Italian Reporter Gives Version Of Deadly U.S. Shooting
6 March 2005 -- The Italian journalist wounded by American troops in Iraq after her release by insurgents has rejected the U.S. military's account of the shooting.
And the freed hostage, Giuliana Sgrena, a reporter for the communist daily "Il Manifesto," declined today to rule out the possibility she was deliberately targeted. The White House said it was a "horrific accident" and promised a full investigation.
Sgrena, who was abducted 4 February in Baghdad, was flown home on Saturday.
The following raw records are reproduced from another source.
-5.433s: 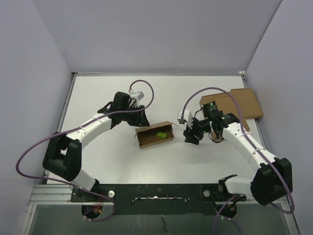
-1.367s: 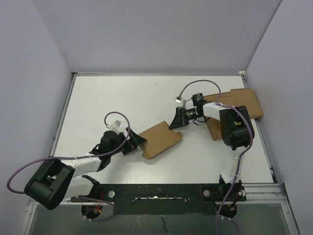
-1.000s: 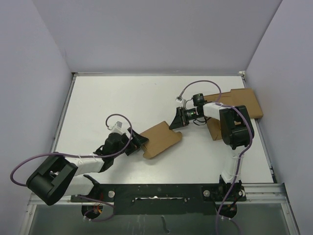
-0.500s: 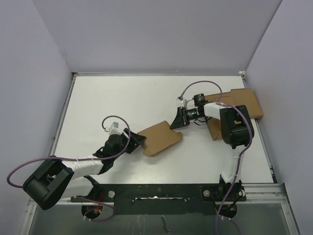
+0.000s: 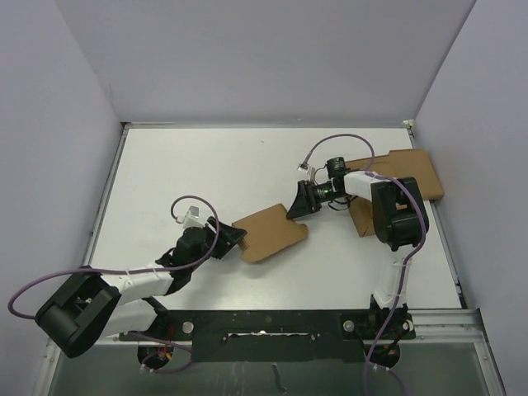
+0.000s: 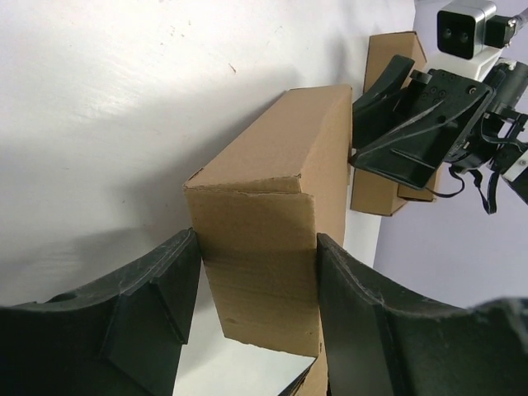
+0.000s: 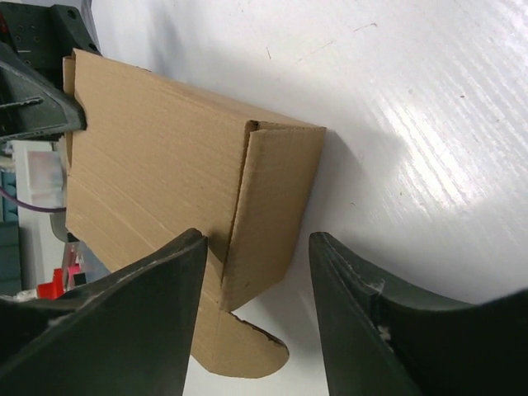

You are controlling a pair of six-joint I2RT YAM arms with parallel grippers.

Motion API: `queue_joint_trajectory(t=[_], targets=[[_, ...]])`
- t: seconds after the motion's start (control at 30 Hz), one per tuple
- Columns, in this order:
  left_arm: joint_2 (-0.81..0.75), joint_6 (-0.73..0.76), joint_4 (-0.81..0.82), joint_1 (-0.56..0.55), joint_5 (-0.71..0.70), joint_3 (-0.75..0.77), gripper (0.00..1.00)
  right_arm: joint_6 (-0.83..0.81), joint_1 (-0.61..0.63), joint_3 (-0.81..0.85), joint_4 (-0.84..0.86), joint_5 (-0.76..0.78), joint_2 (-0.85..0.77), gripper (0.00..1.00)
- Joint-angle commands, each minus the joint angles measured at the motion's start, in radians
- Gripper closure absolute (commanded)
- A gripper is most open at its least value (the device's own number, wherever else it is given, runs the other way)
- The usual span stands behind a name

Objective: Fold the paper box

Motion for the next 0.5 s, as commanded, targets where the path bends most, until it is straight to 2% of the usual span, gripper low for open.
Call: queue_joint_trajectory(t=[0.0,0.33,0.47], targets=[[-0.078,-0.035,-0.008,-0.005,-0.031,0.035,0.56,-0.110,-0.025,0.059,-0.066,0.003,-0.097,0.45],[-0.203,-0.113,-0.299,0.004,-0.025,0.128,0.58,-0.328,-0.053,0.043,-0.160,-0.009,-0.362,0.40],[-0.242,-0.176,-0.419,0.022,-0.015,0.165,0.58,-0.520,-0.023,-0.001,-0.190,-0.028,-0.502,0.29]])
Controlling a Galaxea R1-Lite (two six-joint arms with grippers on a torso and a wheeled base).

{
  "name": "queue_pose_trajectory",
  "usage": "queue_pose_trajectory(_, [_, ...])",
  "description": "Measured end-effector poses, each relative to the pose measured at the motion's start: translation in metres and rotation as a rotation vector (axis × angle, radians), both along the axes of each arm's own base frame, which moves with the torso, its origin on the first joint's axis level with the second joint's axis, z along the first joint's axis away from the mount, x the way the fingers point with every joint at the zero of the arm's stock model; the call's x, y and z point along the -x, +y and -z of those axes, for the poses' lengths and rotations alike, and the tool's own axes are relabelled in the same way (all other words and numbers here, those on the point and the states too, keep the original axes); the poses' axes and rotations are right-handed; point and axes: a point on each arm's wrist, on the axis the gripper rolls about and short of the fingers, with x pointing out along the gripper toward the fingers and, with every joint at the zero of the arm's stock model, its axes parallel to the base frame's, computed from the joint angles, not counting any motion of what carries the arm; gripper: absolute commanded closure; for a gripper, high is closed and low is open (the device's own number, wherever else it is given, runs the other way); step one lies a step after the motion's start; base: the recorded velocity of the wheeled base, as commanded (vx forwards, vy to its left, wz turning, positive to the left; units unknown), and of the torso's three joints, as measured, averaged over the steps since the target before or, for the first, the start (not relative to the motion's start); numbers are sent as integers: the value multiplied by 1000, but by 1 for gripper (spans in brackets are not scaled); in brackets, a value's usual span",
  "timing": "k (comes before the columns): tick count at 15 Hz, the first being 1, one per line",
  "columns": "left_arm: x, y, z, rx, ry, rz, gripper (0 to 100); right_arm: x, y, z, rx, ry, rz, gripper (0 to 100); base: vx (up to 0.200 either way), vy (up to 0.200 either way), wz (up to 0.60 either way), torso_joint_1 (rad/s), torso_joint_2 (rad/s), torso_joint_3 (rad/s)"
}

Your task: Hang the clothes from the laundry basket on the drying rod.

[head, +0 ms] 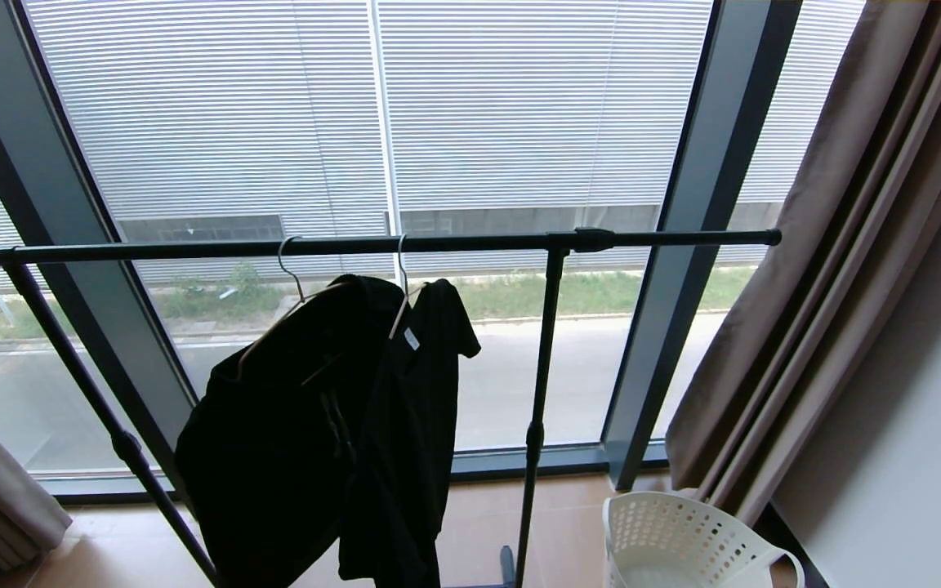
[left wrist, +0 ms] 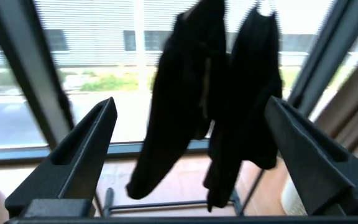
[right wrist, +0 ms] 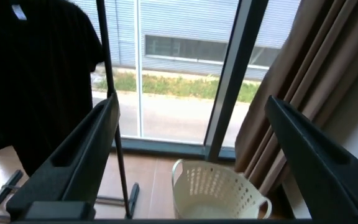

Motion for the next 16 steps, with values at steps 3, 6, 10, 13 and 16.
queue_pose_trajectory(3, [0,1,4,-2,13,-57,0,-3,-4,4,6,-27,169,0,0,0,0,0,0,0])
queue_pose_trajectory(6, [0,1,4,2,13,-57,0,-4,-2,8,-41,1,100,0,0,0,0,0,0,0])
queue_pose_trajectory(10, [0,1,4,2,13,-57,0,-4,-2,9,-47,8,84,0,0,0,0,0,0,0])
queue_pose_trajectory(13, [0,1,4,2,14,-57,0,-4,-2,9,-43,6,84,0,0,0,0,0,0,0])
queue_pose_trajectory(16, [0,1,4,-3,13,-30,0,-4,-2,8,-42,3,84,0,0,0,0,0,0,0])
She spoke from a Rome hospital where she was recuperating from a shrapnel wound to the shoulder. An Italian intelligence officer was killed when U.S. troops at a checkpoint fired at their vehicle as they headed to the airport.
"There was no checkpoint and we were going at a normal speed. We were going about 50-60 kilometers an hour -- which for a place like this was completely normal. We were not travelling along the normal road for the airport we were travelling on a privileged road that is less dangerous than the normal one where every day bombs explode."
Neither Italian nor U.S. officials gave details about how authorities won Sgrena's release after a month in captivity. But Agriculture Minister Giovanni Alemanno was quoted as saying it was "very probable" a ransom was paid.